10:06 08 November 2004
Those in financial trouble are increasingly likely to declare bankruptcy rather than enter voluntary agreements with credit card providers to repay their debt.
That is according to a report into the credit card industry by consultants PriceWaterhouseCoopers, which added that changes to the law has prompted this increase in bankruptcy.
"There is a danger that consumers will choose bankruptcy over schemes of arrangement, which could reduce future recovery rates on delinquent balances," said Richard Thompson, partner at PWC.
There has been a 29 per cent jump in the number of bankruptcies in the three months following the introduction of the new Enterprise Act in April, the consultants report.
The new legislation means that many people are having their bankruptcies discharged after six months, rather than the three years that was typical in the past - although the maximum bankruptcy period has also been extended to 15 years.

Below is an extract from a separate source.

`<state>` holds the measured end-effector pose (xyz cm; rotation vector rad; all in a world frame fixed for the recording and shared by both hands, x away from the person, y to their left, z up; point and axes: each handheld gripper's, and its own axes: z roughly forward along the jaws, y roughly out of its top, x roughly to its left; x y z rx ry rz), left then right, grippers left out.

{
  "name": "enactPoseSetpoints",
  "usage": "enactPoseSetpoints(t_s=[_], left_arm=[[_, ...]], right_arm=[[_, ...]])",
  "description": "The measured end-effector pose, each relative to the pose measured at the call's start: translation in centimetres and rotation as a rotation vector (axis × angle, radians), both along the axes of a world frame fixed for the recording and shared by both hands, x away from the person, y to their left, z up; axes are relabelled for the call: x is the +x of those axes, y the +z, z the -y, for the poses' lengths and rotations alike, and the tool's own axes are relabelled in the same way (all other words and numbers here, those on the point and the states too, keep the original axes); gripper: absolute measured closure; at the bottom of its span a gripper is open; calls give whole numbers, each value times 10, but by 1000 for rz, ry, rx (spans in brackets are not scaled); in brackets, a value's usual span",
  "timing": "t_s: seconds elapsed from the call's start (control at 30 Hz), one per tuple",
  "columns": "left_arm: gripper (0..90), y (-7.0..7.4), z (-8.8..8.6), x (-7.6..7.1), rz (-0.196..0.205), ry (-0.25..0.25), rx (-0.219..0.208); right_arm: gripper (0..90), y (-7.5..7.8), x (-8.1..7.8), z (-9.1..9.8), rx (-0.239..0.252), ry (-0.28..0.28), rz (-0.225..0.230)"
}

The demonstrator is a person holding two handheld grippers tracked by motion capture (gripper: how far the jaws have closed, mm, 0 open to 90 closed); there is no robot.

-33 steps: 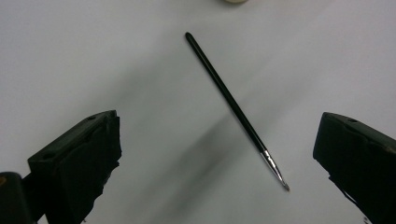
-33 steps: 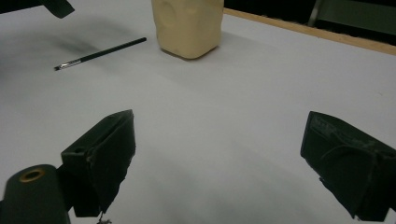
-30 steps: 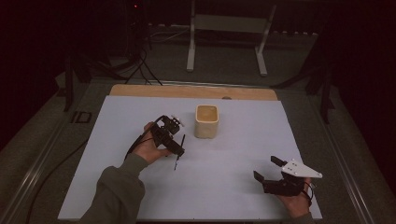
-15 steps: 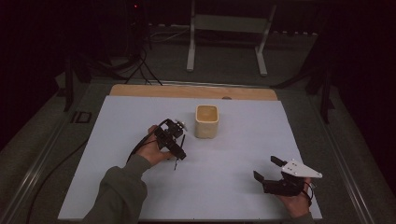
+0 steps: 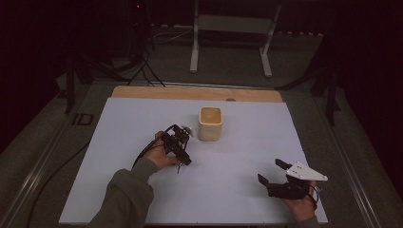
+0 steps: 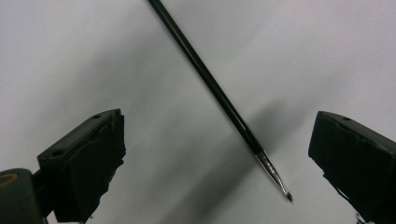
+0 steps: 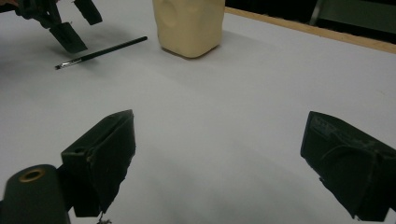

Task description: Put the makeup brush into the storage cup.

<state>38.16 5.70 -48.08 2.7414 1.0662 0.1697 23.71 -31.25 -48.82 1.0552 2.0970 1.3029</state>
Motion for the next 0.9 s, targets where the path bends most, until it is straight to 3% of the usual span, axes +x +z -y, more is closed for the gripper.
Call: enactPoseSetpoints(t_s=[0.4,0.57,0.63,0.7,0.9], left_arm=[[101,-12,8,6,-35,32,2],[212,-13,6,8,-44,40,3],[315,-13,6,9,-61,40,-8],[360,-12,6,9,-67,36,-3],[580,-8,6,11,-106,32,28]], right_arm=[[99,0,0,0,-1,-2,-2],[99,0,0,0,-2,-3,-3],[99,0,0,0,-2,-3,-4],[99,0,0,0,-2,-3,-4],[99,0,0,0,-3,-3,-4]])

As well as an increasing tendency to enter into bankruptcy to avoid credit card debt, PWC also noted that credit card customers are juggling their debt to avoid repayments.
"The widespread holding of multiple cards and the availability of [zero interest] balance transfers mean that consumers in financial difficulty can avoid delinquency in the short-term by transferring debts between various accounts," Mr Thompson said.
This increase in the number of people avoiding debt repayments could have consequences for the rest of the industry; as - if credit card companies see a significant increase in the 2.4 billion of bad debt they currently write off - then interest rates on cards will rise and the availability of interest-free balance transfers could be reduced.